Formalising Classifiers and Explanations
Syntax
The paper formalizes classifiers’ outputs and explanations using propositional logic and formal rules. The key elements include:
– Features (F): A set of features with discrete domains.
– Classes (C): A set of possible classification labels.
– Data Points (V): Combinations of feature values.
– Classifiers (M): Mappings from data points to classes.
Semantics
The semantics for feature and classification formulas are defined using functions (I_f) and (I_c), respectively. These functions map formulas to sets of data points or classes.
Rules
Rules map feature formulas to classification formulas. They are used to represent the knowledge about a classifier and explanations.
Knowledge Base
An explanation knowledge base (K_M) consists of:
– Data (K_d): Instance rules representing known data points.
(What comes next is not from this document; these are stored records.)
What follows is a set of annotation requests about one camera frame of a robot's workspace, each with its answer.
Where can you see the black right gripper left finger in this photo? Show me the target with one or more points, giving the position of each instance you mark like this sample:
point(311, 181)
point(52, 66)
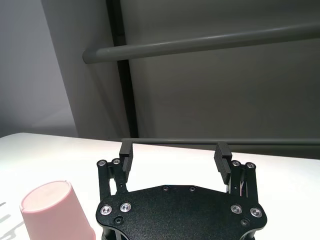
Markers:
point(126, 162)

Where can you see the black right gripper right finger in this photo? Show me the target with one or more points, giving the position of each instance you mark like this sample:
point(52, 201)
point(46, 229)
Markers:
point(222, 162)

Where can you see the pink plastic cup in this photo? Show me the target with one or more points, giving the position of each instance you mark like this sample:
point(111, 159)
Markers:
point(57, 215)

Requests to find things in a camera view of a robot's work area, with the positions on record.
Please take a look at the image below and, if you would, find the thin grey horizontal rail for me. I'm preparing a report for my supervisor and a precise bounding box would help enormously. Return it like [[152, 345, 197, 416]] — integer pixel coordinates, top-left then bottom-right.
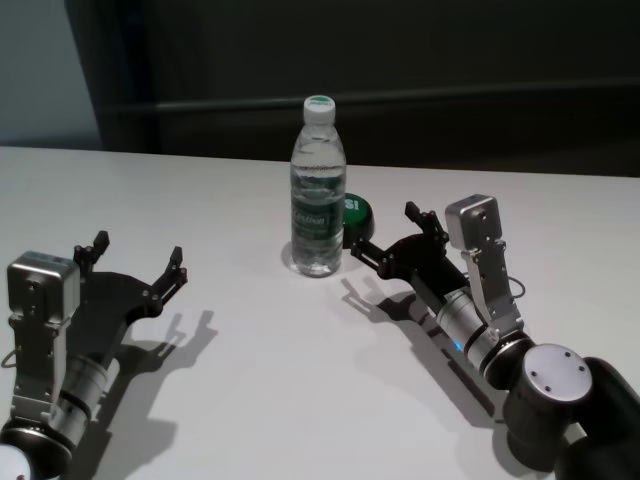
[[114, 94, 640, 115]]

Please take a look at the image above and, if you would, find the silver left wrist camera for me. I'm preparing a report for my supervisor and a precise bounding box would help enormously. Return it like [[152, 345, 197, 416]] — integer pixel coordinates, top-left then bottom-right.
[[5, 249, 81, 421]]

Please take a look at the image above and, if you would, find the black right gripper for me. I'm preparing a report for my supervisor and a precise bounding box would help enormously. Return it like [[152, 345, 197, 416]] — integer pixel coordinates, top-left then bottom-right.
[[349, 201, 474, 304]]

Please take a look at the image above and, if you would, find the dark vertical frame post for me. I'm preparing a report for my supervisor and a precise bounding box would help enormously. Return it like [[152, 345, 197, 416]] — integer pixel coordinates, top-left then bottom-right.
[[63, 0, 166, 154]]

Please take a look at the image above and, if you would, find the green YES button black base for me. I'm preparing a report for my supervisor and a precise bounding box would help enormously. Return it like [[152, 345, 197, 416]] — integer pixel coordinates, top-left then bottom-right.
[[341, 192, 375, 249]]

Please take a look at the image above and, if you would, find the clear water bottle green label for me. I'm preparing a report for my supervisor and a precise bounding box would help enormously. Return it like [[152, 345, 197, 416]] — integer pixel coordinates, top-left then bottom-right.
[[289, 94, 347, 279]]

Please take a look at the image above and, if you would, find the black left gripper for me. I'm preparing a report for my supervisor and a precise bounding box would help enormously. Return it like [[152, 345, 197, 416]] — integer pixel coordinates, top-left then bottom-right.
[[64, 230, 189, 366]]

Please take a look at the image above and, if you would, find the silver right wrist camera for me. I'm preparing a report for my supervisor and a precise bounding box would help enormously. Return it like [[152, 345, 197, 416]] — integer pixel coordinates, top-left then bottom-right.
[[444, 194, 526, 341]]

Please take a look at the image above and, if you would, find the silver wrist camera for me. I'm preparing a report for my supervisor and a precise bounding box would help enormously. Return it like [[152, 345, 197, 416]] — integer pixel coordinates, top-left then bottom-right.
[[444, 194, 526, 341], [5, 249, 81, 421]]

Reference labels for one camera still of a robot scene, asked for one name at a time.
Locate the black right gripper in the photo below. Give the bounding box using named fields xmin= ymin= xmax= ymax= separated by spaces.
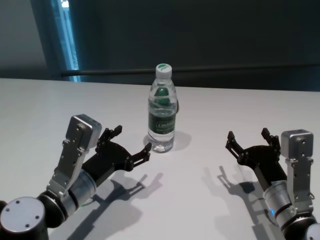
xmin=225 ymin=127 xmax=288 ymax=192

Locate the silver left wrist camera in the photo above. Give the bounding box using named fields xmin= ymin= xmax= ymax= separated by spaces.
xmin=47 ymin=114 xmax=103 ymax=198

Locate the grey handrail bar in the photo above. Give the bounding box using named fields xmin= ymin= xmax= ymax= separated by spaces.
xmin=61 ymin=63 xmax=320 ymax=76

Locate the clear water bottle green label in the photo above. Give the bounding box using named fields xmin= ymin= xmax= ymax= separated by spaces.
xmin=146 ymin=63 xmax=179 ymax=154

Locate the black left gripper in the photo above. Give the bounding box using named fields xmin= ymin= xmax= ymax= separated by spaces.
xmin=83 ymin=124 xmax=153 ymax=187

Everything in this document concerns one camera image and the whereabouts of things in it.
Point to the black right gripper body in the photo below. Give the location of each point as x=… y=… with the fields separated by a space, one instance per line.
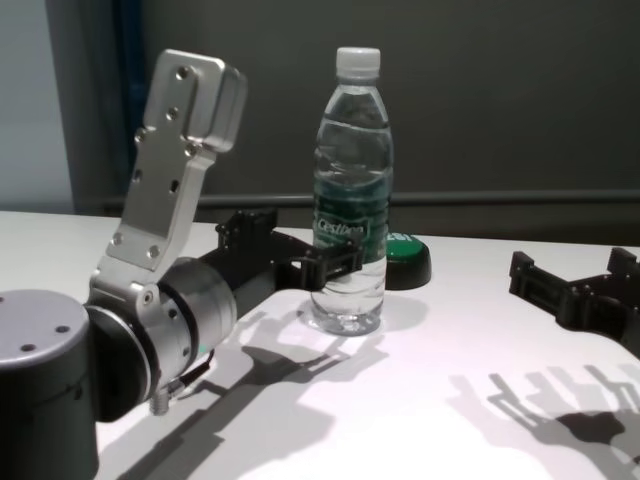
x=610 y=310

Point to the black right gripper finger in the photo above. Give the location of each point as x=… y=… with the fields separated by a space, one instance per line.
x=540 y=287
x=625 y=262

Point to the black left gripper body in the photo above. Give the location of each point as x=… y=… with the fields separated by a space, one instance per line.
x=260 y=265

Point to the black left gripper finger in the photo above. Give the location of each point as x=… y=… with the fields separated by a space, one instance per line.
x=332 y=265
x=250 y=225

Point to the clear green-label water bottle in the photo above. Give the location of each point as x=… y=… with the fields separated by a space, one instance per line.
x=352 y=150

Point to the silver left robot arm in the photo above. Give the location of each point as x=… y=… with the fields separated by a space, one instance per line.
x=45 y=360

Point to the green YES push button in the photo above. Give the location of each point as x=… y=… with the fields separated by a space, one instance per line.
x=407 y=260

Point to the dark grey wall rail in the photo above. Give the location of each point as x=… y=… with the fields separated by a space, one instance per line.
x=500 y=198

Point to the dark blue vertical post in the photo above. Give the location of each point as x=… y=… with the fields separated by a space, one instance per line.
x=132 y=100

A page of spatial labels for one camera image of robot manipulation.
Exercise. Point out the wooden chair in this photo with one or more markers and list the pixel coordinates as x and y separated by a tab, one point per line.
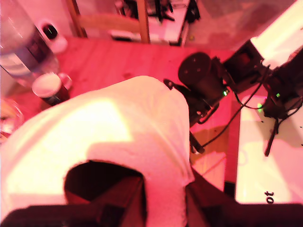
106	22

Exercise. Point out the white paper towel roll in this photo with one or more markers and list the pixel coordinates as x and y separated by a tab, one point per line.
94	130

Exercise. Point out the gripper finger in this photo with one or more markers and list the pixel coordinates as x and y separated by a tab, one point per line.
123	205
203	196

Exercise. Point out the small white round camera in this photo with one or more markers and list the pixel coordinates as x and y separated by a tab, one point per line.
50	33

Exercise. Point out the dark patterned mug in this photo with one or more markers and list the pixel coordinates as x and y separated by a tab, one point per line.
47	87

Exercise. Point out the large clear water bottle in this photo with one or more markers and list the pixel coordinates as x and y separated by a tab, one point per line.
21	47

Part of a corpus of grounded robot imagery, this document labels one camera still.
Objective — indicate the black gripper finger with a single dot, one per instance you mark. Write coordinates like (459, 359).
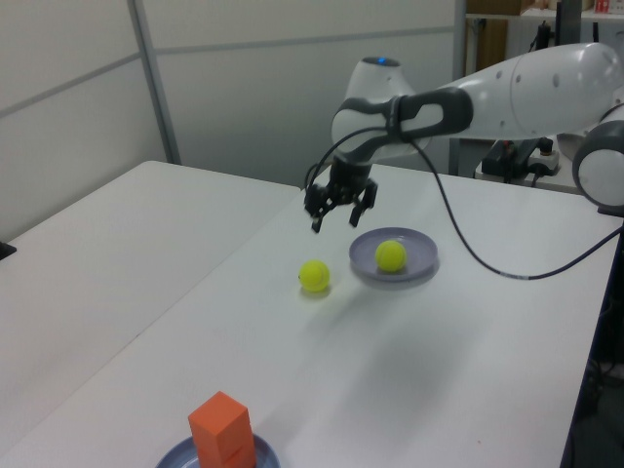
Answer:
(319, 214)
(363, 207)

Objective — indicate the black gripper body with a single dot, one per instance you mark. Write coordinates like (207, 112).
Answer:
(351, 178)

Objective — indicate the yellow tennis ball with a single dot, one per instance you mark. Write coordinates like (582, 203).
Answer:
(314, 275)
(390, 255)

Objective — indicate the orange foam cube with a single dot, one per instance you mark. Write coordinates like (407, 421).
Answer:
(239, 458)
(219, 419)

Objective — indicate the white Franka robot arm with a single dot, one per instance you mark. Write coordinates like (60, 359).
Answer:
(512, 97)

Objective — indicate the purple plastic plate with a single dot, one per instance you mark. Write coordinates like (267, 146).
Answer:
(419, 253)

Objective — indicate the black power box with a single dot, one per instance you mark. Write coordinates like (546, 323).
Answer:
(499, 163)

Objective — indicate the grey emergency stop button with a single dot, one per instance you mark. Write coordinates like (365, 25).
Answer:
(545, 156)

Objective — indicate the white side desk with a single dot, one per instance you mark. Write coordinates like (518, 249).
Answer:
(551, 183)

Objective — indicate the brown wooden cabinet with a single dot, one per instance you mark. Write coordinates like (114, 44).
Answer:
(490, 46)

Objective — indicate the blue plastic plate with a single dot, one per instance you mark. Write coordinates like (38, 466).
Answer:
(265, 453)

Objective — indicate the black stand with base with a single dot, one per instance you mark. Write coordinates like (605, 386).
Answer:
(612, 210)

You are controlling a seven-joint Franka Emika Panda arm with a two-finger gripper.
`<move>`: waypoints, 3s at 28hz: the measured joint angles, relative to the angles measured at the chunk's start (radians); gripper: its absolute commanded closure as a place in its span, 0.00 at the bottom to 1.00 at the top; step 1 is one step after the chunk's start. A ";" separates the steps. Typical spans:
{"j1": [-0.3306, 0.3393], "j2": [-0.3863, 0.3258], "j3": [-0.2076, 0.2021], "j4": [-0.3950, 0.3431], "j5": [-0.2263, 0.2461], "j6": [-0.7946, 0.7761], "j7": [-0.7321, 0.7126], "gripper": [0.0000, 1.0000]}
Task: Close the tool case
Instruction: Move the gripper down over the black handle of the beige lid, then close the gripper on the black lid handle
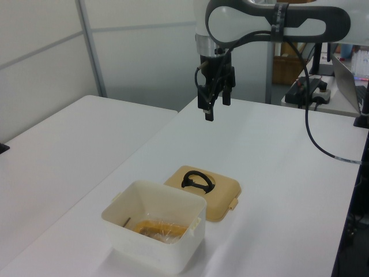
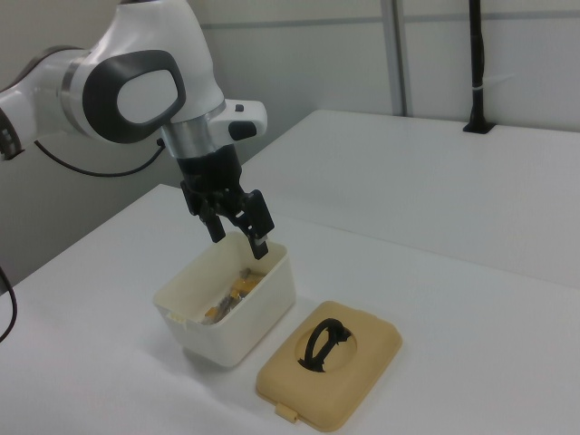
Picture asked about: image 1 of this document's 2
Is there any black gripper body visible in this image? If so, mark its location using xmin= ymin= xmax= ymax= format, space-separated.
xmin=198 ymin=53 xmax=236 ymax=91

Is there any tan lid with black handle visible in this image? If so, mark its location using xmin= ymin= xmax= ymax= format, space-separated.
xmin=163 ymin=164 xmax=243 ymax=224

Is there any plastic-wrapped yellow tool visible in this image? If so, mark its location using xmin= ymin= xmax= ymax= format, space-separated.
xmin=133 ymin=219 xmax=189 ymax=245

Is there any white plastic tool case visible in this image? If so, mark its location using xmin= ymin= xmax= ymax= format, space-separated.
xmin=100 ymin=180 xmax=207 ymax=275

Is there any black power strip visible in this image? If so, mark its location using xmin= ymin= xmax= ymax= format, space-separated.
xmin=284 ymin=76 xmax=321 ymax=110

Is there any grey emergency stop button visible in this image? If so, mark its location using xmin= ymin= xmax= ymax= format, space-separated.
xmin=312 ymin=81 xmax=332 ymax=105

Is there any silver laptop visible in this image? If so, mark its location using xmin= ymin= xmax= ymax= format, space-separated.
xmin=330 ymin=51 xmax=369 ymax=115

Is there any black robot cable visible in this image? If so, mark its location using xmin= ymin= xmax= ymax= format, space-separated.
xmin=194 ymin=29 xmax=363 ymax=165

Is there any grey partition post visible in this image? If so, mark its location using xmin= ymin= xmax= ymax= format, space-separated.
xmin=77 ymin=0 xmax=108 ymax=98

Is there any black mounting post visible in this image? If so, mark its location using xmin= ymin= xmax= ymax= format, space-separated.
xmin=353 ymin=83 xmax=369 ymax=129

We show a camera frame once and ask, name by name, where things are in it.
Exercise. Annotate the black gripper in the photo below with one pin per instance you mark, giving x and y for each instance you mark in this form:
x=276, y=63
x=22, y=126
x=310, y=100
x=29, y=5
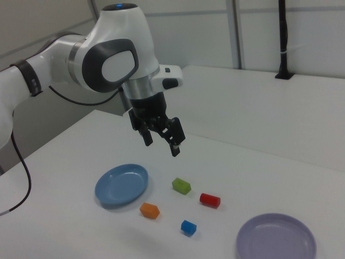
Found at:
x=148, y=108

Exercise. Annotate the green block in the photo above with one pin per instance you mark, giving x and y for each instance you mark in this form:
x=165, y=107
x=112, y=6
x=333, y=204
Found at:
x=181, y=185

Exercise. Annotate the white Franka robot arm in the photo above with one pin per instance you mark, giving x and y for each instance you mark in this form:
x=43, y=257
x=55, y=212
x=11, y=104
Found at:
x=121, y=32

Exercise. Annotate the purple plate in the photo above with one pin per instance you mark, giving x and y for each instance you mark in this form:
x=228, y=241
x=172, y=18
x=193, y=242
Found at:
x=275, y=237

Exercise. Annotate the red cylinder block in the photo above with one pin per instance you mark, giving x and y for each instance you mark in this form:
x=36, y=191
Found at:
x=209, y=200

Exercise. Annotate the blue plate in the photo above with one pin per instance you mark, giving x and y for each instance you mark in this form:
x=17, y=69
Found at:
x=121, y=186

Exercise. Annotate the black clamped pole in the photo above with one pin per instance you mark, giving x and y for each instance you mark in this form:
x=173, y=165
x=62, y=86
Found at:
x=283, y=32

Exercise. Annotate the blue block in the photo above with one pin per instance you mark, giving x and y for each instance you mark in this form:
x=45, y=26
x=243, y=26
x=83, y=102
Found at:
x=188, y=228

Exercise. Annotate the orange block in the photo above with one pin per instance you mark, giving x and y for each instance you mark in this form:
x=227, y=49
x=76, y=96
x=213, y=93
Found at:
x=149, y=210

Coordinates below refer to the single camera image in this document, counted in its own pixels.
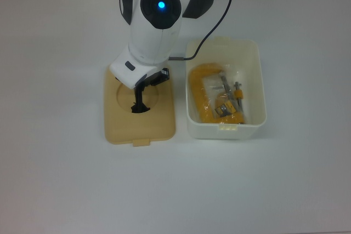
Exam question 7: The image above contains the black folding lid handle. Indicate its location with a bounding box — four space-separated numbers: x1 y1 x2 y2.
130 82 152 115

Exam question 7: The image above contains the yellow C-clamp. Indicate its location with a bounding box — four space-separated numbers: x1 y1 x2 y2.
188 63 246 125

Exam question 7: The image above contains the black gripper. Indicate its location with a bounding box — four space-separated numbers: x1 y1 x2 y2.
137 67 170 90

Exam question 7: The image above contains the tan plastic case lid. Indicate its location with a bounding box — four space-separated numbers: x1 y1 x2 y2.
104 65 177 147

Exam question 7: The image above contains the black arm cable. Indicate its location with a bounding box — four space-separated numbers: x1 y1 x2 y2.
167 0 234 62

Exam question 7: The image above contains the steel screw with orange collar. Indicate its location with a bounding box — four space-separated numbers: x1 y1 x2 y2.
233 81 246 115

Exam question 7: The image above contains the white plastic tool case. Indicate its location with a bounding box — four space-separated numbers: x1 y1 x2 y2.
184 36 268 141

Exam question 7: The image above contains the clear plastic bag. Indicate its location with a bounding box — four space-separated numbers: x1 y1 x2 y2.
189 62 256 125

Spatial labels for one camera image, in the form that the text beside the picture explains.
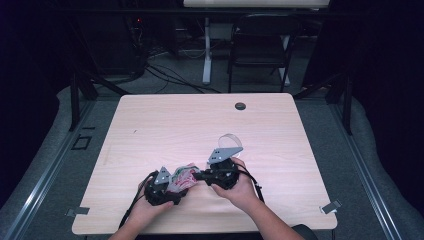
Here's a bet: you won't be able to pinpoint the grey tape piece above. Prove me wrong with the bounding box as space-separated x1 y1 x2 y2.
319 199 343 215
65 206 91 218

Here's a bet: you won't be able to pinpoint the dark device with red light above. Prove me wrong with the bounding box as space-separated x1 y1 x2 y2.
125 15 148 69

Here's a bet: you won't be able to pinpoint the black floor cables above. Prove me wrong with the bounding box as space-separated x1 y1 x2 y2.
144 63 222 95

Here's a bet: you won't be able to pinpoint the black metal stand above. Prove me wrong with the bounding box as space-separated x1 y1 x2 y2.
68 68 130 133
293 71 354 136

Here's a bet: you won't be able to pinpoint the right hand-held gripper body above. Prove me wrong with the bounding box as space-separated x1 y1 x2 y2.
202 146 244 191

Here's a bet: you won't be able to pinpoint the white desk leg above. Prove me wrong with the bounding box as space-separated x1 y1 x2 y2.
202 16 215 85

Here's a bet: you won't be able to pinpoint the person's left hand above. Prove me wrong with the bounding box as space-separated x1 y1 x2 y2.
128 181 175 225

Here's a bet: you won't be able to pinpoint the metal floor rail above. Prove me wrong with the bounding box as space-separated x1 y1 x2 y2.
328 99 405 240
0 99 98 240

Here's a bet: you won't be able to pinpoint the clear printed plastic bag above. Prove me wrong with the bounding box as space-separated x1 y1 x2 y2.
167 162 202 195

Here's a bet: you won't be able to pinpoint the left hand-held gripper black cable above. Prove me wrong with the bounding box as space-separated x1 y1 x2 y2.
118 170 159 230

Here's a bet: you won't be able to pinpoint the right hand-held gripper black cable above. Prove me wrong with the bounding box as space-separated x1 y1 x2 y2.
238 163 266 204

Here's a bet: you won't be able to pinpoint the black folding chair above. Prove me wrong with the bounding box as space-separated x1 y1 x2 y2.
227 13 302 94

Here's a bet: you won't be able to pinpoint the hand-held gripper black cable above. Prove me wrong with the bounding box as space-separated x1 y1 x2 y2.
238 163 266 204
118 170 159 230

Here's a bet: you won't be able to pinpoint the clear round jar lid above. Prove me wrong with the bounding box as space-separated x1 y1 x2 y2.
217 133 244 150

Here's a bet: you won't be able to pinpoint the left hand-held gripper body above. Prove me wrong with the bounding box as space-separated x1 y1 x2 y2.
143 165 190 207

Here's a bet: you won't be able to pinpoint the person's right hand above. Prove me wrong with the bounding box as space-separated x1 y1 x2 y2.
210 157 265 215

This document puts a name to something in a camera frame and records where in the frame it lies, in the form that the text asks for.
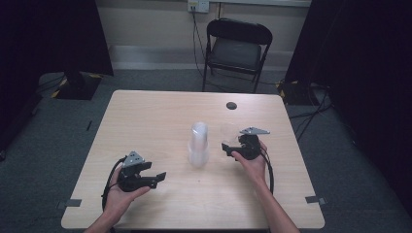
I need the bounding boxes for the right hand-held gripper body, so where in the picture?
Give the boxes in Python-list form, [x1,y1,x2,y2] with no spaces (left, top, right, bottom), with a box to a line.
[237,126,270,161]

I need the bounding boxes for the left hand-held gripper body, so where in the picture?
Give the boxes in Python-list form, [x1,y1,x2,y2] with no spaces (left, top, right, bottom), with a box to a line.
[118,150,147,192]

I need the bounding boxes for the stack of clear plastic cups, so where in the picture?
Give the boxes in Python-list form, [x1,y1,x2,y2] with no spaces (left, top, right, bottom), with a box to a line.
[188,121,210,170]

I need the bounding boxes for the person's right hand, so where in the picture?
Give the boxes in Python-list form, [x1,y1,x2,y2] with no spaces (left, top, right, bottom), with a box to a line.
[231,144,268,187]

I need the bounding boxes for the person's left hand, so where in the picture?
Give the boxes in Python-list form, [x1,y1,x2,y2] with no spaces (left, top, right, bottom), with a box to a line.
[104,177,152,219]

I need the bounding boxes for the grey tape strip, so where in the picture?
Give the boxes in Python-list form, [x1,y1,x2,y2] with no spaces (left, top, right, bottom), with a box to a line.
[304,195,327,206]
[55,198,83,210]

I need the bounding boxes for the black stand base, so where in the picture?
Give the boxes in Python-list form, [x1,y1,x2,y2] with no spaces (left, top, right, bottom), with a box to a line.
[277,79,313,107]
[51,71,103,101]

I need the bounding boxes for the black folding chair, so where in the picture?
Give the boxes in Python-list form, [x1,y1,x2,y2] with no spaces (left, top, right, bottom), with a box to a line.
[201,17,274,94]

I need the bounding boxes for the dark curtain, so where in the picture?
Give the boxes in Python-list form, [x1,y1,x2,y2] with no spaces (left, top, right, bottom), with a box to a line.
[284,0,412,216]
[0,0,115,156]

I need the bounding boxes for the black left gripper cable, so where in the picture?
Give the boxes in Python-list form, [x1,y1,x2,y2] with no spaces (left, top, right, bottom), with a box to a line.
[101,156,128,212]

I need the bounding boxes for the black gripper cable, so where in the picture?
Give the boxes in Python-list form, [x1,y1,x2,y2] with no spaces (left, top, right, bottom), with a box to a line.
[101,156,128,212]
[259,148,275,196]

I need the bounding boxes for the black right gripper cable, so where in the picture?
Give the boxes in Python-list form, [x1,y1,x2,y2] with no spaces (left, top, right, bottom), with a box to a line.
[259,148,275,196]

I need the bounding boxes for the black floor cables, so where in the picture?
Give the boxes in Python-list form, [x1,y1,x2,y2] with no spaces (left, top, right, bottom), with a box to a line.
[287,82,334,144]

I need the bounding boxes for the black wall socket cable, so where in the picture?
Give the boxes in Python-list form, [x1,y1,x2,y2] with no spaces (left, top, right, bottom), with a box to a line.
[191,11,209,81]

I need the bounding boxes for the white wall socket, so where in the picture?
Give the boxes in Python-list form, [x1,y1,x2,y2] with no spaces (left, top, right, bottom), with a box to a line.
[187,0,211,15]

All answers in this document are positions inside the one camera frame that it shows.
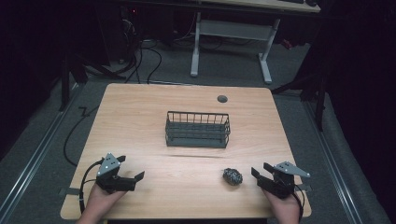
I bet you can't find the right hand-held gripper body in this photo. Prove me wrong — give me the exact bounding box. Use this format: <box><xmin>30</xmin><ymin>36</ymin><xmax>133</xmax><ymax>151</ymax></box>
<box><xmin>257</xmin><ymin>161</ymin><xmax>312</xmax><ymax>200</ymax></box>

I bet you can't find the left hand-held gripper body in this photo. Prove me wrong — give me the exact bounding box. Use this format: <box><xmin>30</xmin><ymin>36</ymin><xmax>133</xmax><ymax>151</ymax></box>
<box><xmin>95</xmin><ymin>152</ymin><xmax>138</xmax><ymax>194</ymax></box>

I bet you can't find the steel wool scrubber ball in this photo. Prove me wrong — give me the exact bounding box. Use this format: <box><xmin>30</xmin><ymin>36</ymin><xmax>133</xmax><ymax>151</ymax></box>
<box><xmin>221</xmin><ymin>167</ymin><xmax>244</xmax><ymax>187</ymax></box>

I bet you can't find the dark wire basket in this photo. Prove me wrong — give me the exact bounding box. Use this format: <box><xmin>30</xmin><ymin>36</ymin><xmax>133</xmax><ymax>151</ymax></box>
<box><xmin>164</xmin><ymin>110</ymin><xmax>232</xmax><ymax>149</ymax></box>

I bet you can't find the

– Explanations (K_e): General rules representing behavioral patterns.
Properties
The paper defines several properties for rules and knowledge bases:
– Enforcement: A set of rules enforces another set if every assignment in the enforced set is also represented by the enforcing set.
– Consistency: A set of rules is consistent if it does not assign incompatible labels to data points.
– Coherence: A set of rules is coherent with a model if the proportion of correctly classified instances is above a threshold.
Interactive Explanations
The paper explores how interactive explanations can be modeled and deployed in real-world settings. It defines basic desiderata for incorporating user feedback:
– Constrained Inconsistency: Allowing some tolerance to inconsistency.
– Bounded Model Incoherence: Accepting a weaker notion of coherence.
– Minimal Information Loss: Minimizing modifications to the knowledge base.
Real World Scenarios
Three scenarios are considered:
1. S1 (Credulous Development): A single user provides feedback to update the model, with the feedback taking priority.
2. S2 (Balanced Evaluation): Multiple users provide feedback, balancing trust between new and existing knowledge.
3. S3 (Sceptical Deployment): Feedback from a large group of users, prioritizing existing knowledge over new feedback.
Revision of Explanation KBs
The paper analyzes a core set of belief base revision postulates and their suitability for interactive explanations:
– Success: The new knowledge is always accepted.
– Inclusion: Only the feedback is added to the existing knowledge.
– Consistency: The knowledge base becomes consistent after revision.
– Relevance: Minimal change to existing knowledge.
– Uniformity: Regularity in the effects of feedback.
Postulate Analysis
The paper evaluates the postulates for each scenario:
– S1: Prioritizes new feedback, suitable for success and relevance.
– S2: Balances new and existing knowledge, suitable for weak success and inclusion.
– S3: Prioritizes existing knowledge, suitable for weak inclusion and consistency preservation.
Discussion and Future Work
The paper suggests several avenues for future work:
– Characterizing the behavior of each setting with specific postulates.
– Implementing settings with minimal modifications to traditional belief revision operators.
– Defining alternative postulates to better satisfy the proposed desiderata.
– Exploring iterative revision and multiple revision for continuous feedback.
Conclusion
This paper proposes a novel approach to interactive XAI using belief change theory. By formalizing classifiers and explanations and analyzing belief revision postulates, it lays the groundwork for developing interactive explanations that enhance transparency, interpretability, and accountability in AI systems.